Focus on a new treatment for autism and epilepsy

SAN FRANCISCO, Calif. – April 27, 2022 – Children with Dravet syndrome, a severe form of epilepsy that begins in infancy, experience seizures, usually lifelong. They are at high risk of Sudden Unexpected Death in Epilepsy (SUDEP) and may also develop intellectual disability and autism.

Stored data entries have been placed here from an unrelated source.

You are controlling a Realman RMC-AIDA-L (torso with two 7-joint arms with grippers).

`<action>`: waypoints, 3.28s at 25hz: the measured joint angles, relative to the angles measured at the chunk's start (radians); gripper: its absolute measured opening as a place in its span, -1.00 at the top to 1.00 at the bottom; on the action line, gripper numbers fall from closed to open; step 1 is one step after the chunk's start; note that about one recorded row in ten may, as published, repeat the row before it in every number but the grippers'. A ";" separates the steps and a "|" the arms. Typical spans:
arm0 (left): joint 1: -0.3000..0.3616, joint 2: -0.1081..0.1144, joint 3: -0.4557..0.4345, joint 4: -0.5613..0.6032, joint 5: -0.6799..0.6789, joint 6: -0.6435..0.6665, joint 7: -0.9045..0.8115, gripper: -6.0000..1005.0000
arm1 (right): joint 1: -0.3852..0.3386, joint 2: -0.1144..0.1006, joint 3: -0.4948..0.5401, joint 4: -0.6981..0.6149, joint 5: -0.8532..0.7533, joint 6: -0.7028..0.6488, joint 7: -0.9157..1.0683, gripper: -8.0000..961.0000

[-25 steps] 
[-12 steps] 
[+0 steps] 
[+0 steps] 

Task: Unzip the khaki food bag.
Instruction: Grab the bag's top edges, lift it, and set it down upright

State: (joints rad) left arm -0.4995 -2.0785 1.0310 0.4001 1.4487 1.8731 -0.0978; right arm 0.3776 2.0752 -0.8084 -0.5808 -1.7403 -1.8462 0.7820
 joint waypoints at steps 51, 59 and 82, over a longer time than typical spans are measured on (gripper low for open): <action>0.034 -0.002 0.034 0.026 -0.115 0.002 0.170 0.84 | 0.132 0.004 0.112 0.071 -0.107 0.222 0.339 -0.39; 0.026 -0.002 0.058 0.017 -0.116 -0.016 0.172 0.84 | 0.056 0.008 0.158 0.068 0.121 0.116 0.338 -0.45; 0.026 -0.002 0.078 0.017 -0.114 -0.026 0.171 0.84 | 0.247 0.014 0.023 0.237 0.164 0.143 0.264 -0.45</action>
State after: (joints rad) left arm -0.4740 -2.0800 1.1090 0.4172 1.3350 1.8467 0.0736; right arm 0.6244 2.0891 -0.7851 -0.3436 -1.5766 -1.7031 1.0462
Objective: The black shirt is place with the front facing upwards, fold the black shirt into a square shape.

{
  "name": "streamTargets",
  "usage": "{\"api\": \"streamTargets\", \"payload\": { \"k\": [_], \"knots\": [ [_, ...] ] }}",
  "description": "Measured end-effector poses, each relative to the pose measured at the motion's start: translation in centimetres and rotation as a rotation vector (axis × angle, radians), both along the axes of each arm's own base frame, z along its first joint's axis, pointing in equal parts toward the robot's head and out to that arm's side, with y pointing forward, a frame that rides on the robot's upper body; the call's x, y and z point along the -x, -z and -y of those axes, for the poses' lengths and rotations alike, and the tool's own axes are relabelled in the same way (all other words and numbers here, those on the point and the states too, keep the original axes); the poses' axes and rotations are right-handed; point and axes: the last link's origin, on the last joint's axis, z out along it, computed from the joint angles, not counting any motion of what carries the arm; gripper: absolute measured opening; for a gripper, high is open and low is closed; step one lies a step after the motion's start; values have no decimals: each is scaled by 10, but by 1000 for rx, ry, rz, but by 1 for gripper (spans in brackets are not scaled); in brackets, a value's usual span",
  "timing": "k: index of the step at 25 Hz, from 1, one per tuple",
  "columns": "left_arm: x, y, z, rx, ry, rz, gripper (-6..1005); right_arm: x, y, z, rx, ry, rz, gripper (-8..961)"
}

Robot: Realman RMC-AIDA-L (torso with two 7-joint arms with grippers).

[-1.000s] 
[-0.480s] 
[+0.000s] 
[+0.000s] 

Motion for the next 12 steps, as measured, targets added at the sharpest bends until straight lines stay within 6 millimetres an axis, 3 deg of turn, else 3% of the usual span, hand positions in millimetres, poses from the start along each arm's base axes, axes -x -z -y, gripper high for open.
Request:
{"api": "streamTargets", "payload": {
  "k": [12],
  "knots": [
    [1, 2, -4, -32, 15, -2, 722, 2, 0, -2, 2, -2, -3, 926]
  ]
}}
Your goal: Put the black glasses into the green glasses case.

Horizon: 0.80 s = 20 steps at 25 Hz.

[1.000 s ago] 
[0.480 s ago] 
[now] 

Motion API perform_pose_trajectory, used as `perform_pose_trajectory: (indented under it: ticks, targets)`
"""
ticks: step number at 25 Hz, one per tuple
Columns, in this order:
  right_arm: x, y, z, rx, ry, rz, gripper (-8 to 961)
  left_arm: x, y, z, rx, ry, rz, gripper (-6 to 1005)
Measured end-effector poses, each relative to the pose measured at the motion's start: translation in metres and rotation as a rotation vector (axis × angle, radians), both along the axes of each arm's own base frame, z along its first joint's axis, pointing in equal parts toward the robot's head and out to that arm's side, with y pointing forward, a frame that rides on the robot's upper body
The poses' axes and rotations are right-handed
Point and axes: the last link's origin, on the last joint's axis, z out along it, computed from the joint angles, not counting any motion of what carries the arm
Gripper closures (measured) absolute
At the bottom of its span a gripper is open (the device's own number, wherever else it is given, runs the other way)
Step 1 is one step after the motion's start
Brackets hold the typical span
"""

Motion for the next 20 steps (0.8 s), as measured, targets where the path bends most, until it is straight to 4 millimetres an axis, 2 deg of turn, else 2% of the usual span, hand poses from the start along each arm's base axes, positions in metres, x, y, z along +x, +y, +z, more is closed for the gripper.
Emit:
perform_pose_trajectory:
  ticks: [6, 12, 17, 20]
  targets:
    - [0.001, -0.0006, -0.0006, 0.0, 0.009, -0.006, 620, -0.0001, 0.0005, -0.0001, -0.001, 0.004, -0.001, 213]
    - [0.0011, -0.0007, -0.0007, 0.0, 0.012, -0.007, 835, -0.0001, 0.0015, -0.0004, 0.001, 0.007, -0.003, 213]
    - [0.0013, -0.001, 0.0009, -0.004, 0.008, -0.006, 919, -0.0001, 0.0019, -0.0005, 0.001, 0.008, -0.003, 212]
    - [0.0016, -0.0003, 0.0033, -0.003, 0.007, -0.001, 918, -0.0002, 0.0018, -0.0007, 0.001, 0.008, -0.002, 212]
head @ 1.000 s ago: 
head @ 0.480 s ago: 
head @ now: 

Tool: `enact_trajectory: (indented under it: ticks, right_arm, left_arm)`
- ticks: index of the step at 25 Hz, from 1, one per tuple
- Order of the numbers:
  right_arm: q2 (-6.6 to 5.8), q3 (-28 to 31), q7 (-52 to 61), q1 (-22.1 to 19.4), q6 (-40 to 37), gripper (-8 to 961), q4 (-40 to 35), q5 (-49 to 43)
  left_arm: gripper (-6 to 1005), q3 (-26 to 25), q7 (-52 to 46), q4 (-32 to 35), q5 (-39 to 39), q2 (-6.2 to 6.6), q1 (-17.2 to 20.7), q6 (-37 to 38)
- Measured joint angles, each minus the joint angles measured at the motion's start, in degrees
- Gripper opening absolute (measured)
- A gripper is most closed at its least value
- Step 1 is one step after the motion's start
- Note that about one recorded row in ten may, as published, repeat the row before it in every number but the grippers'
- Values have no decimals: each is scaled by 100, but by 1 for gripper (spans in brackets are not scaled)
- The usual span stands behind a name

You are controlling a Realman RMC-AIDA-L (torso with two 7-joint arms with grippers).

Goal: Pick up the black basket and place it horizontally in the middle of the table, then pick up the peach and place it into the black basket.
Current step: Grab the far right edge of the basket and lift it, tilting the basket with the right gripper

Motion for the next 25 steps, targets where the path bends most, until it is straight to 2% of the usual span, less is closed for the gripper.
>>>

Available treatments usually fail to improve these symptoms.

Now, a group of Gladstone Institutes scientists led by Lennart Mucke, MD, are reporting new findings in the journal Science Translational Medicine that could guide the development of better treatment strategies for Dravet syndrome and related conditions.

Researchers have previously found, in a mouse model of Dravet syndrome, that genetic removal of tau from the whole body during embryonic development reduces epilepsy, SUDEP and autism-like behaviors. In the new study, they identify the key cell type in the brain in which tau levels must be reduced to avoid these problems. They also show that tau lowering is still effective in mice when the intervention is delayed after they are born.

“Our findings provide new insights into the cellular mechanisms by which tau reduction prevents abnormal overexcitation in the brain,” says Mucke, director of the Gladstone Institute of Neurological Disease. “They are also encouraging from a therapeutic point of view, because in humans, initiating treatment after birth is even more feasible than treating embryos in the womb.”

Tau is a promising therapeutic target not only for Dravet syndrome, but also for a variety of other conditions, including different types of epilepsy and some forms of autism, as well as Alzheimer’s disease and related neurodegenerative disorders. .

Identify crucial brain cells

A well-functioning brain depends on the right balance between the activity of excitatory and inhibitory neurons – the former stimulate the activity of other neurons, while the latter suppress it. Dravet syndrome causes an imbalance between these cell types, resulting in abnormally high and synchronized activity in brain networks that can manifest as seizures and other symptoms.

Mucke and colleagues recently showed that removing tau from the whole brain alters the activities of excitatory and inhibitory neurons, albeit in different ways. The current study aimed to determine whether it is more important to reduce tau protein in excitatory or inhibitory neurons.

To do this, the scientists used genetic tools to selectively knock out tau from one or another cell type in the Dravet mouse model. They found that removal of tau from excitatory neurons reduced disease manifestations, while removal of tau from inhibitory neurons did not.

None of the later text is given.